38.Ja go chyba kocham

848 56 6
                                    

Czułam od niego zapach alkoholu mieszającego się z jego perfumami. Nagle ktoś zapukał. "Do cholery czemu zawsze jak siedzę z Nevrą? Pieprzone życie". Westchnęłam i podeszłam do drzwi.


Za nimi stała Miiko. Zdziwiłam się, ale nie dałam po sobie tego poznać. Zanim zdążyłam choćby się przywitać kitsune zaczęła.


-Chciałabym abyś wyruszyła na misję. 

-Jaką? 

-Chciałabym żebyś posprawdzała tylko kilka miejsc na mapie. Jeśli miałabyś ochotę mogłabyś również odwiedzić Misteję. 

-Okej, ale raczej coś chcesz jak przyszłaś tutaj sama z siebie. -podniosłam jedną brew do góry-

-Jeżeli się zgodzisz chciałabym, aby Azura Ci towarzyszył. 

-Jasne, mogę jechać z nim.

-Dobrze. Za dziesięć minut pod bramą. Książę będzie tam na Ciebie czekał.


Kiwnęłam głową i wróciłam w głąb pokoju. Chwyciłam leżące na wierzchu ciuchy i powędrowałam do łazienki, aby się ubrać. Kiedy to uczyniłam wyszłam z pomieszczenia natrafiając na niezadowoloną minę Nevry.


-No co?

-Czemu akurat z nim?

-Skąd mam wiedzieć? Pytaj Miiko. Ona mi go zaproponowała. 

-Mh.

-O. Nevruś jest zazdrosny?

-Nie jestem zazdrosny. -przewrócił oczami- I Nevruś? Serio?

-Co Ci się dzieje? -westchnęłam- Nie możesz mi po prostu powiedzieć?

-Przecież nic się nie dzieje. 

-...Musze iść.


Nie czekając na jego odpowiedź wyszłam z prędkością światła. Szybkim krokiem powędrowałam pod bramę. Na szczęście zielonooki już czekał.
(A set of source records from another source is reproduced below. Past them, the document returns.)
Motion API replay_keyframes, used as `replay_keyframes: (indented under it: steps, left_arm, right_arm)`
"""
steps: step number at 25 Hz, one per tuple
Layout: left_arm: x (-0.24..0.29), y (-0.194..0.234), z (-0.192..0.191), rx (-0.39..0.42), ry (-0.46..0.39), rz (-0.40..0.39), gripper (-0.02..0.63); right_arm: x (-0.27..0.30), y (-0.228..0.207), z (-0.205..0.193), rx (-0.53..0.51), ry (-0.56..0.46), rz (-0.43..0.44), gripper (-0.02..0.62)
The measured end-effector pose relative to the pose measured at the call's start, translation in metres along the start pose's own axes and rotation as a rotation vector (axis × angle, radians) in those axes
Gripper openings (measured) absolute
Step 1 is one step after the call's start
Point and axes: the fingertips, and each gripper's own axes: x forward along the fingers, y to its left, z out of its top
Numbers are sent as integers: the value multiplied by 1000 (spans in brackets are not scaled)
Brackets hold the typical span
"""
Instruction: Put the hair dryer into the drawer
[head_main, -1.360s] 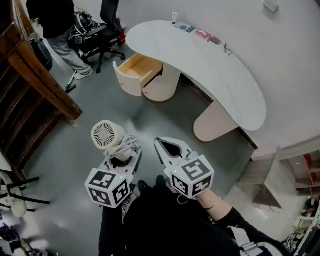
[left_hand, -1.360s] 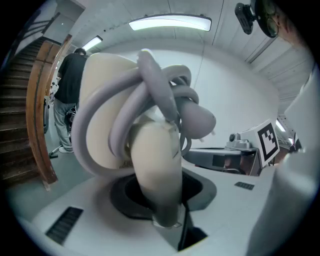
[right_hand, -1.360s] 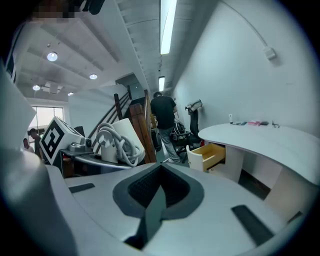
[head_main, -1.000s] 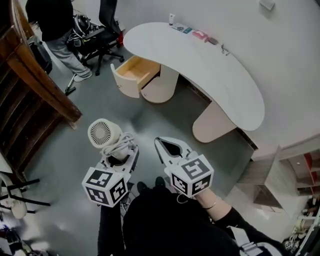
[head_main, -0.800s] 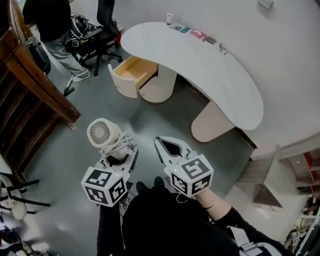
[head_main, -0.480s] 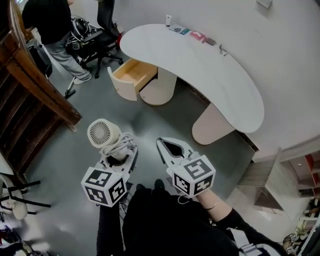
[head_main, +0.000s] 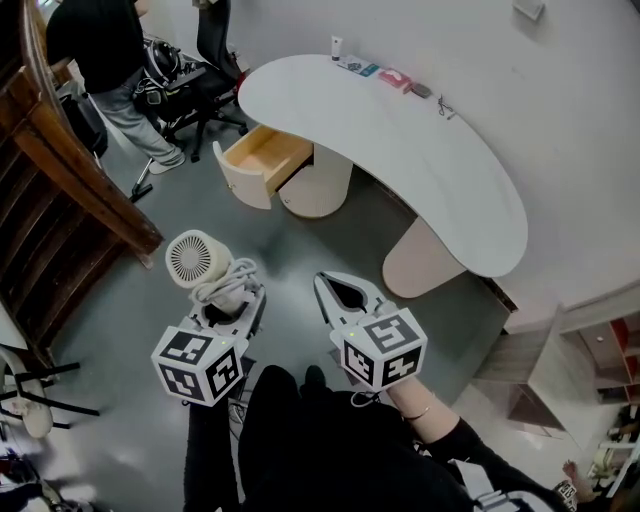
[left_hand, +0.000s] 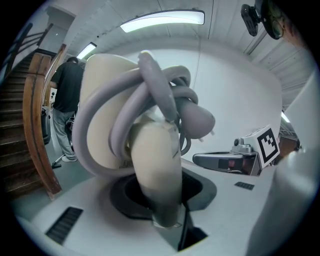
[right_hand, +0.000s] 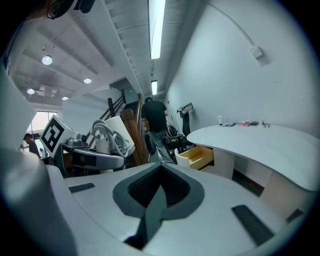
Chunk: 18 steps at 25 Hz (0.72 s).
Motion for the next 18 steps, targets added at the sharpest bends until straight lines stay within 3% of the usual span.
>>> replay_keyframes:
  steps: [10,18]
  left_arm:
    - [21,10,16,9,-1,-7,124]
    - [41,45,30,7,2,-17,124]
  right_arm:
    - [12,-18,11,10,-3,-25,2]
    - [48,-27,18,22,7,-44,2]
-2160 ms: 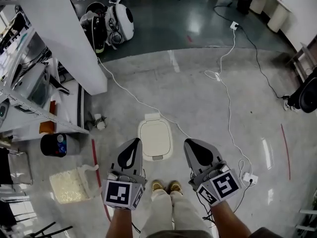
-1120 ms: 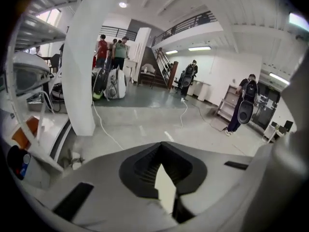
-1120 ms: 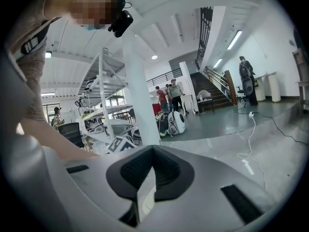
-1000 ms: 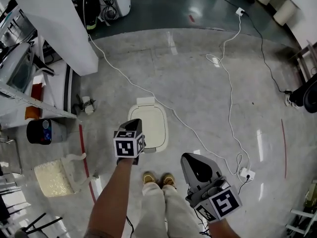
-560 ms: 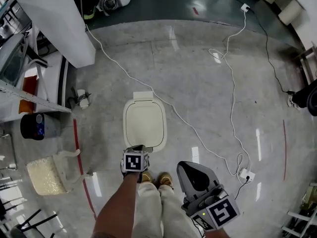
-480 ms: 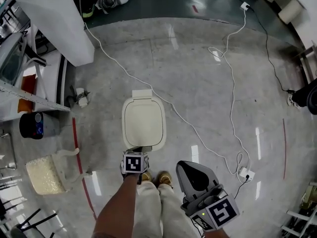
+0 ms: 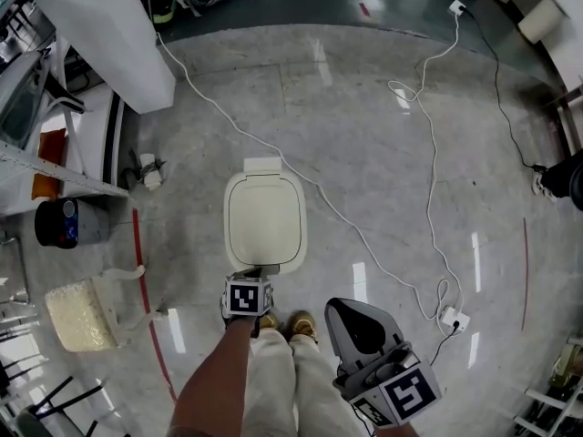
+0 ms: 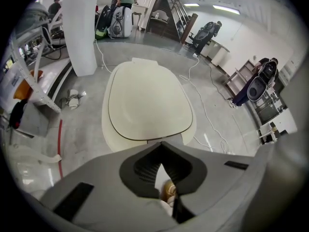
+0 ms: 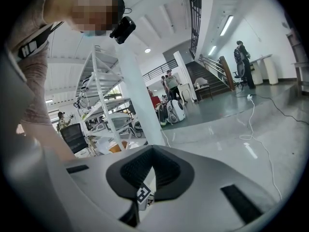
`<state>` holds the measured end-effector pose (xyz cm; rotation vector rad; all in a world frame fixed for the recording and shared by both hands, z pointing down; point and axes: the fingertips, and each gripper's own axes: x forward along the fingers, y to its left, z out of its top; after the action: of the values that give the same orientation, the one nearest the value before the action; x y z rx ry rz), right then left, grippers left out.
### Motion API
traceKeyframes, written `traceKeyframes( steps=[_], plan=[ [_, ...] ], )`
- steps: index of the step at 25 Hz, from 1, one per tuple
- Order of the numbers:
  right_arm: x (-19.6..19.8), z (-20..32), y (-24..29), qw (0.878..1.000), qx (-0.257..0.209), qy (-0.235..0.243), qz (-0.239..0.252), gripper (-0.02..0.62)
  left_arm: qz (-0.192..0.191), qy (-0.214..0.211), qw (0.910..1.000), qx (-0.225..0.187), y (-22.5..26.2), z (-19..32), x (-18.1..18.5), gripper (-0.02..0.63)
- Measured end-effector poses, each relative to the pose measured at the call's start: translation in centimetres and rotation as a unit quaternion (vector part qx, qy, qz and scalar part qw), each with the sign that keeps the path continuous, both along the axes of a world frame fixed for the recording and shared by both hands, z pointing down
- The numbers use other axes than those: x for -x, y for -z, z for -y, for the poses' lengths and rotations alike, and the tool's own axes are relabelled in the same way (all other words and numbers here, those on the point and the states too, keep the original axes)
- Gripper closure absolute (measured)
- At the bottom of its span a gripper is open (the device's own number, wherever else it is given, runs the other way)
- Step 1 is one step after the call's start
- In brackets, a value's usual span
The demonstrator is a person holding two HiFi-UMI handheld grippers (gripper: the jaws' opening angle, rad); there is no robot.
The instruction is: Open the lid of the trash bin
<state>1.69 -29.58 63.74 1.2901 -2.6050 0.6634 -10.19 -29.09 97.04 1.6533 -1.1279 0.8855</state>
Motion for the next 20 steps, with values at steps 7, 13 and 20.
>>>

-Cześć. Sorki, że tak długo.

-Hej. To nic. -uśmiechnął się-


Wyszliśmy i ujrzeliśmy czekającą Rawistę. Azura od razu na nią wsiadł, a ja zawołałam Akio. Chłopak patrzył na Shaukobow'a jak w obrazek. Uśmiechnęłam się delikatnie i wskoczyłam na zwierzaka. Milcząc ruszyliśmy w głąb lasu kierując się do wyznaczonych miejsc.


Skip time-


Sprawdzając ostatnie miejsce usłyszałam szelest. Mając nauczkę z ostatniego spotkania z Villendem podbiegłam do Azury i stanęłam przed nim wyjmując sztylet. Chłopak popatrzył na mnie dziwnie nie widząc o co chodzi. Widząc, że otwiera usta, aby coś powiedzieć uciszyłam go gestem ręki. Wampir zamilkł, jednak odgłosy z pomiędzy roślin dalej dawały się we znaki. Zmarszczyłam brwi i ostrożnie zaczęłam podchodzić. Z każdym krokiem coraz głośniejsze był szelest. W pewnym momencie straciłam Azurę z pola widzenia, a ja poczuł jak ktoś mną szarpie. Już po sekundzie byłam przybita do drzewa, czując na ustach dłoń nie mogąc się odezwać. W końcu ujrzałam Ashcor'a. Zamaskowany widząc, że się uspokoiłam puścił mnie, a ja zgromiłam go wzrokiem. 


-Chcesz, żebym na zawał zeszła?! -wkurzona zaczęłam szeptać-

-Ciszej. -mruknął- Raczej nie podejdę do Ciebie jak nie jesteś sama.